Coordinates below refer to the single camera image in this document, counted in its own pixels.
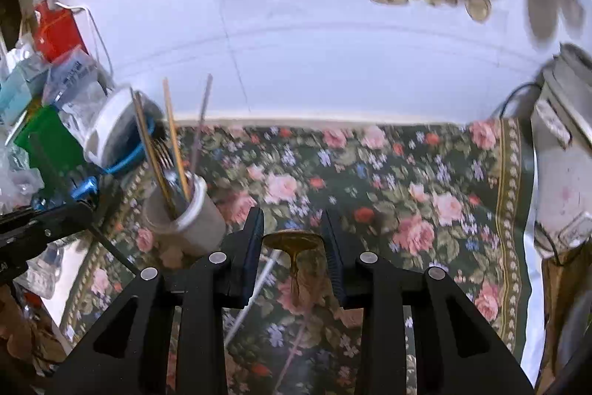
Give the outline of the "brown-purple chopstick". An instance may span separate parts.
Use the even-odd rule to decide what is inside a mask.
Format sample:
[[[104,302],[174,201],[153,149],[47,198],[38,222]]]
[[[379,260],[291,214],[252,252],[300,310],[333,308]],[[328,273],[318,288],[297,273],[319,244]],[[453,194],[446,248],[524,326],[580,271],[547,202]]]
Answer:
[[[201,109],[200,109],[200,117],[199,122],[196,127],[195,136],[194,136],[194,143],[192,147],[192,156],[191,156],[191,173],[195,174],[197,172],[197,166],[200,159],[200,151],[202,146],[202,131],[205,124],[206,113],[209,105],[209,100],[212,91],[212,84],[213,84],[213,75],[209,74],[207,76],[206,88],[204,92],[204,96],[202,99]]]

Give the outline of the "silver fork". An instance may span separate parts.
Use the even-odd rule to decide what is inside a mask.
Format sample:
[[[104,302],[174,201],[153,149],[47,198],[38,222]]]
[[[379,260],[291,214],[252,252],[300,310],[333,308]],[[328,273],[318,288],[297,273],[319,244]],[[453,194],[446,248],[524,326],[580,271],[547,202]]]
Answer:
[[[178,191],[178,175],[176,174],[172,156],[169,153],[169,149],[165,145],[165,142],[162,139],[155,138],[152,141],[152,147],[154,148],[155,157],[158,160],[158,164],[161,167],[162,175],[164,176],[166,182],[169,184],[171,190]]]

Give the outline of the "plastic bag with blue print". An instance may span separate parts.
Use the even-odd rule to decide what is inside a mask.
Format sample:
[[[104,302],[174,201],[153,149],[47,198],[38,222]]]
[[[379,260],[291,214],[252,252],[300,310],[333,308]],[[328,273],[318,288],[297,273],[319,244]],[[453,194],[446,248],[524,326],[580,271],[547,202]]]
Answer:
[[[49,66],[42,105],[55,108],[71,133],[85,136],[112,90],[111,76],[76,46]]]

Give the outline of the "red box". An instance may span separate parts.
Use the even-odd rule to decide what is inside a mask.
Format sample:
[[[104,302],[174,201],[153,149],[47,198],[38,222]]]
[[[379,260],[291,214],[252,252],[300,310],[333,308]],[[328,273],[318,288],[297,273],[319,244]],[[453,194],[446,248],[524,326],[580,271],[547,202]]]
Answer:
[[[87,51],[70,9],[49,0],[33,0],[33,11],[37,21],[34,46],[47,62],[76,47]]]

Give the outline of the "white rice cooker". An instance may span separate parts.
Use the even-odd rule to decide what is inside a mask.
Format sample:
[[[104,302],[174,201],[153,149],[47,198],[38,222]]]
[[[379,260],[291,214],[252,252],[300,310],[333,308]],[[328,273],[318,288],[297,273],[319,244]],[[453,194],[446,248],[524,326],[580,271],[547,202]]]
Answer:
[[[591,237],[591,56],[565,43],[542,69],[531,125],[537,159],[535,239],[546,258]]]

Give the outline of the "yellow chopstick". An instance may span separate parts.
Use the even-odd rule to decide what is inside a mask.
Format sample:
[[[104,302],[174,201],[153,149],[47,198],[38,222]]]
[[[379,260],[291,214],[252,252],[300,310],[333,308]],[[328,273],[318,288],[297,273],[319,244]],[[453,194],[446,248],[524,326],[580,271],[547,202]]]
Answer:
[[[172,98],[171,93],[169,92],[169,79],[166,77],[162,81],[162,90],[164,91],[166,120],[168,121],[169,125],[169,139],[171,140],[172,155],[174,156],[176,171],[178,172],[179,184],[183,190],[183,195],[186,202],[189,202],[191,200],[191,190],[188,180],[186,179],[186,170],[184,167],[183,156],[181,150],[179,149],[179,139],[178,134],[176,133],[176,122],[174,118],[174,111],[172,110]]]

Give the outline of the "white appliance lid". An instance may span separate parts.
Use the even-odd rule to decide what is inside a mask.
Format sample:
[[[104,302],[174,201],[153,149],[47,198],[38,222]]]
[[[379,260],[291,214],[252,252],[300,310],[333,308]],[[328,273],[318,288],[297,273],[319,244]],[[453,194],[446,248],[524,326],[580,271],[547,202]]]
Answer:
[[[131,85],[121,85],[94,115],[83,143],[84,158],[101,168],[111,168],[140,143]]]

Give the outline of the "white chopstick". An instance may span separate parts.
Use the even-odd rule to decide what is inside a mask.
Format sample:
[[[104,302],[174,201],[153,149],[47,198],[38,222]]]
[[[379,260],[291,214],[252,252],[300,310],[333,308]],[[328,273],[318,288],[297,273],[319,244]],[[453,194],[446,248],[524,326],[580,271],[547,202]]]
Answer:
[[[265,282],[266,282],[268,276],[271,274],[279,257],[280,257],[279,250],[273,250],[271,252],[271,255],[267,259],[264,269],[262,270],[261,273],[259,273],[259,275],[256,278],[254,290],[253,290],[251,298],[249,299],[248,304],[240,311],[240,313],[238,314],[238,316],[235,319],[233,326],[231,327],[231,329],[228,331],[227,335],[224,338],[224,347],[227,347],[231,343],[231,341],[235,337],[235,334],[241,328],[241,326],[245,320],[245,317],[247,317],[249,310],[251,310],[252,306],[255,304],[255,301],[258,298],[259,293],[263,289],[263,286],[265,285]]]

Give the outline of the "teal tissue box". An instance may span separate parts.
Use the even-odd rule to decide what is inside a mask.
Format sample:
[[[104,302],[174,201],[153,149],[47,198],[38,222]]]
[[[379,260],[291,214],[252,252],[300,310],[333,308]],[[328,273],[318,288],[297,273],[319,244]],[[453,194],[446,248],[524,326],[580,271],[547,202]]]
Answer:
[[[48,68],[31,68],[17,65],[1,85],[1,121],[12,125],[28,104],[42,95]]]

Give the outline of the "white ceramic utensil cup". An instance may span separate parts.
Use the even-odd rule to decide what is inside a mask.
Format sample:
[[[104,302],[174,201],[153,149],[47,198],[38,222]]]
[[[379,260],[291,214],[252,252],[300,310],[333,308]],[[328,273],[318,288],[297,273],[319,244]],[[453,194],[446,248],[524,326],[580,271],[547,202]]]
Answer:
[[[185,211],[171,220],[161,191],[154,187],[142,208],[144,225],[166,248],[179,248],[193,257],[217,251],[226,234],[226,222],[207,192],[206,180],[194,175],[194,194]]]

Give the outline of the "mauve chopstick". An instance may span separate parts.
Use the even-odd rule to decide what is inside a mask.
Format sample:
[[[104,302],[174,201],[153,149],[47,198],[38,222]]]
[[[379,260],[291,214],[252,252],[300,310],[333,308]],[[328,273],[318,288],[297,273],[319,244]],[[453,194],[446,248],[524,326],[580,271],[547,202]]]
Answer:
[[[309,319],[310,319],[310,315],[311,314],[308,313],[304,317],[304,319],[302,321],[302,324],[301,324],[301,326],[299,328],[299,331],[297,333],[297,336],[296,336],[296,338],[295,338],[295,340],[293,342],[292,348],[289,351],[289,354],[288,354],[288,357],[286,359],[286,362],[285,362],[285,364],[284,364],[284,366],[283,366],[283,368],[282,368],[282,370],[281,370],[281,372],[280,372],[280,374],[278,376],[278,379],[276,381],[276,384],[275,384],[275,386],[273,388],[273,392],[272,392],[273,395],[278,395],[279,394],[279,388],[280,388],[280,386],[281,386],[281,384],[282,384],[282,382],[283,382],[283,380],[284,380],[284,378],[286,376],[286,373],[287,373],[287,371],[288,371],[288,369],[289,369],[289,367],[290,367],[293,359],[296,356],[296,353],[298,352],[300,343],[301,343],[301,341],[302,341],[302,339],[304,337],[304,334],[306,332],[306,328],[307,328],[307,325],[308,325],[308,322],[309,322]]]

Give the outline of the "brown wooden chopstick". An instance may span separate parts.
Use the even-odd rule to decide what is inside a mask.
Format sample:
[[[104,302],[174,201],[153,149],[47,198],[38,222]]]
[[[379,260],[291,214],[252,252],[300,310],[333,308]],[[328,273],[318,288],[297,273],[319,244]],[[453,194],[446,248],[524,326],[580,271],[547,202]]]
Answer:
[[[148,166],[151,169],[155,181],[157,182],[158,189],[161,192],[166,214],[172,220],[176,215],[176,206],[172,199],[171,192],[169,191],[169,184],[165,180],[161,165],[155,155],[155,148],[152,144],[151,136],[148,133],[148,125],[145,120],[145,112],[142,107],[141,97],[139,96],[139,93],[132,88],[129,89],[129,94],[131,94],[131,101],[134,106],[135,123],[137,124],[141,144],[145,151],[145,157],[148,160]]]

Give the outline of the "gold spoon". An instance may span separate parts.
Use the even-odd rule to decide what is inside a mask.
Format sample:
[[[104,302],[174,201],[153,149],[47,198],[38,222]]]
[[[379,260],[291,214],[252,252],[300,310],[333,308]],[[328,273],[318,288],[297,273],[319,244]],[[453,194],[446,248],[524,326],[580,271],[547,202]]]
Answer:
[[[300,292],[298,284],[297,258],[302,252],[314,251],[322,245],[322,238],[314,232],[283,230],[263,236],[263,244],[266,247],[281,252],[286,252],[290,258],[291,298],[292,303],[298,306]]]

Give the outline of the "floral green table mat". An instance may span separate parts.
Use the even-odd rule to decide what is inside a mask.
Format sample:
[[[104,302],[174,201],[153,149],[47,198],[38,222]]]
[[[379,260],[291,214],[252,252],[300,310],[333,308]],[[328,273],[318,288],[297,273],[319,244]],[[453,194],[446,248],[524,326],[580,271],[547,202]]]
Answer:
[[[146,167],[89,251],[54,394],[529,394],[531,125],[214,128],[190,235]]]

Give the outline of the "green box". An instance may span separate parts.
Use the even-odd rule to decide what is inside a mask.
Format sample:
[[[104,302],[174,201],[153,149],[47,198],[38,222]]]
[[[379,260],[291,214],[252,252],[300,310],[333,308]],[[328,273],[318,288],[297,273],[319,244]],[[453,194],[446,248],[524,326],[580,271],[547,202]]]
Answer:
[[[29,166],[40,171],[47,190],[55,190],[49,166],[66,174],[85,165],[82,147],[62,124],[57,109],[44,106],[20,130],[14,143],[28,153]]]

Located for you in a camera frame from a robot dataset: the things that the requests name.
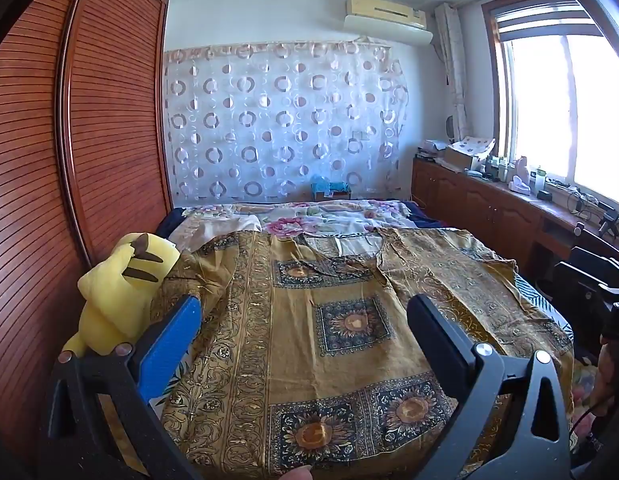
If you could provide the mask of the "golden patterned garment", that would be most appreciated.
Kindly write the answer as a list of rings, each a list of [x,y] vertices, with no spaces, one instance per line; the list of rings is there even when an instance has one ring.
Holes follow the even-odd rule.
[[[466,231],[229,234],[184,252],[151,304],[203,320],[161,422],[208,479],[398,479],[420,468],[455,408],[407,323],[427,295],[473,341],[547,351],[563,391],[571,337],[519,289],[517,267]]]

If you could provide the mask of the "palm leaf blanket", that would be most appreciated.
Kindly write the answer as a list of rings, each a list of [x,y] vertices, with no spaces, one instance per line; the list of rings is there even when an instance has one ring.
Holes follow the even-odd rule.
[[[550,318],[567,335],[571,342],[574,341],[572,326],[567,322],[567,319],[557,309],[552,307],[551,303],[519,273],[515,273],[515,288],[536,310]]]

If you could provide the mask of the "brown wooden cabinet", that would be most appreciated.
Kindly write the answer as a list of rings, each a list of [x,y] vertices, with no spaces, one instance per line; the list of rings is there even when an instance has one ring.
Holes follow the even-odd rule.
[[[569,258],[581,221],[554,203],[419,157],[413,160],[411,198],[428,216],[471,232],[498,255],[517,261],[530,282],[547,278],[555,263]]]

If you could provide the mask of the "yellow plush toy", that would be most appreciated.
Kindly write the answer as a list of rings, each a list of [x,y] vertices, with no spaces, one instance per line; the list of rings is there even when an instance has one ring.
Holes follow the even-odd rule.
[[[78,280],[85,299],[78,332],[63,346],[79,358],[134,344],[150,324],[150,304],[180,258],[175,244],[151,233],[123,236],[110,256]]]

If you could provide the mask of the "navy blue bedsheet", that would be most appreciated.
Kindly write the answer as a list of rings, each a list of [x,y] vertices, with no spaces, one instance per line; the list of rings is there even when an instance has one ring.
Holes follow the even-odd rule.
[[[327,236],[371,232],[375,229],[436,229],[439,220],[427,216],[414,202],[404,200],[325,200],[281,204],[219,204],[173,209],[156,234],[174,238],[190,234],[204,223],[237,220],[259,223],[276,236],[320,233]]]

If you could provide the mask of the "cardboard box on cabinet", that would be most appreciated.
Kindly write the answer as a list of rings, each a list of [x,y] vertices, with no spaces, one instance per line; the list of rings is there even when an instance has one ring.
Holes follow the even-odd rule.
[[[494,139],[465,136],[445,148],[444,162],[459,170],[477,170],[492,154],[495,143]]]

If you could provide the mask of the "window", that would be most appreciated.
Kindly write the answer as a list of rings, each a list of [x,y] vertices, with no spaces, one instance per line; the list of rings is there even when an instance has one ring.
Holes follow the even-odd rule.
[[[619,57],[575,0],[482,6],[498,154],[619,206]]]

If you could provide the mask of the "blue toy at headboard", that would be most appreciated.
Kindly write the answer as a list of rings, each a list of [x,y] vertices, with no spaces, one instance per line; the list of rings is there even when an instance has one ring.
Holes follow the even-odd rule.
[[[311,177],[309,188],[311,189],[311,199],[314,202],[320,202],[321,200],[349,200],[352,196],[349,183],[330,181],[320,176]]]

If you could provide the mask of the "tied side curtain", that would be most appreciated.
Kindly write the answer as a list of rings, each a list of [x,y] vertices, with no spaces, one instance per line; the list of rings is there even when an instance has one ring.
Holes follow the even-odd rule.
[[[455,140],[460,141],[470,136],[472,129],[466,107],[467,63],[459,13],[450,4],[441,3],[434,9],[434,18],[439,29],[443,62],[451,90]]]

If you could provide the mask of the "floral quilt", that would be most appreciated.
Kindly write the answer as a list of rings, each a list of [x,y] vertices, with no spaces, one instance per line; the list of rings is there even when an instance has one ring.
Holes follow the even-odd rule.
[[[190,207],[168,240],[194,252],[216,237],[258,231],[279,238],[301,234],[349,236],[375,229],[413,229],[408,207],[399,200],[326,200],[282,204],[221,204]]]

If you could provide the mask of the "brown louvered wardrobe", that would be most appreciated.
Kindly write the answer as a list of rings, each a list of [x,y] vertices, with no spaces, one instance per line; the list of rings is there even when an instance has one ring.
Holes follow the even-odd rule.
[[[0,43],[0,444],[32,460],[78,279],[172,202],[168,0],[32,0]]]

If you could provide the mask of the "white air conditioner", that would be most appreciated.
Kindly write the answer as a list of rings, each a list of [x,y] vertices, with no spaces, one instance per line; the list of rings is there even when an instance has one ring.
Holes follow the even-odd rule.
[[[344,28],[413,47],[428,46],[433,39],[427,14],[389,0],[346,0]]]

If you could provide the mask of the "white circle-pattern curtain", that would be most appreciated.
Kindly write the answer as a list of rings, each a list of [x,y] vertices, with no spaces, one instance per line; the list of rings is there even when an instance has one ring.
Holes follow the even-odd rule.
[[[401,193],[409,93],[390,47],[229,44],[173,50],[164,61],[175,204],[306,200],[321,179],[355,197]]]

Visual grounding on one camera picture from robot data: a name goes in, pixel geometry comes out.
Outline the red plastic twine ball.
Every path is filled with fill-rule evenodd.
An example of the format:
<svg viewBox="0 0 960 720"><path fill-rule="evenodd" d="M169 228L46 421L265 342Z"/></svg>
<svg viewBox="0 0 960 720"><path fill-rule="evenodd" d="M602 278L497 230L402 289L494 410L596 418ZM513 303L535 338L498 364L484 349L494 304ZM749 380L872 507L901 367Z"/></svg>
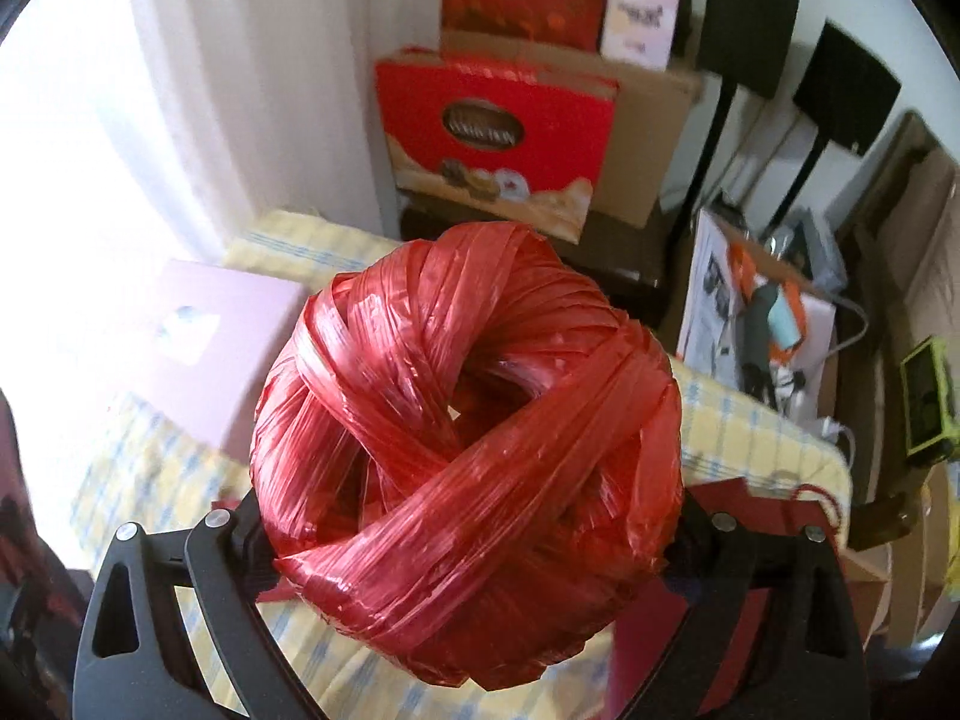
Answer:
<svg viewBox="0 0 960 720"><path fill-rule="evenodd" d="M306 302L249 466L302 600L416 678L496 691L662 569L681 421L646 327L530 227L470 223Z"/></svg>

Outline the yellow plaid tablecloth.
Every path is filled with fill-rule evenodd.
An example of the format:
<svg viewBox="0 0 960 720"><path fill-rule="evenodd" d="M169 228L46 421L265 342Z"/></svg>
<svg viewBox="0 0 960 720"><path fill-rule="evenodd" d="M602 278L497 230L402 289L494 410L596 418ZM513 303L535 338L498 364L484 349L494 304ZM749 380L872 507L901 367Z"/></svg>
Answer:
<svg viewBox="0 0 960 720"><path fill-rule="evenodd" d="M80 718L861 718L851 478L517 223L337 275L244 465L94 466Z"/></svg>

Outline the pink tissue box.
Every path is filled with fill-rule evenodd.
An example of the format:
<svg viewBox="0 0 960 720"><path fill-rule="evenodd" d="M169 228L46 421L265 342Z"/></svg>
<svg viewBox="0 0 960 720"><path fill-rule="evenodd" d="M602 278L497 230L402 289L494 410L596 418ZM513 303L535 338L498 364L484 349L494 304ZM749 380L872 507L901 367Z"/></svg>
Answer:
<svg viewBox="0 0 960 720"><path fill-rule="evenodd" d="M99 304L104 430L143 406L245 463L260 390L307 297L294 281L198 263L119 284Z"/></svg>

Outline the open box with clutter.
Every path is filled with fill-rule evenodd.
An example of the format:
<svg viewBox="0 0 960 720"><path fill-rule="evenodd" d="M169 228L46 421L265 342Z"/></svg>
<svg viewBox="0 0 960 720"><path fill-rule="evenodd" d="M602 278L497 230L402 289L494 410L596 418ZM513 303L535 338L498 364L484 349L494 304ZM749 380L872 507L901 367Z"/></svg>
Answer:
_____
- **Your assignment**: Only lines of the material that contain the word "from" belong in the answer; copy each one.

- **Exercise response**:
Located for you in a camera frame from a robot dataset: the things that the requests name.
Visual grounding on one camera picture from robot data: a name goes in, pixel geometry comes out.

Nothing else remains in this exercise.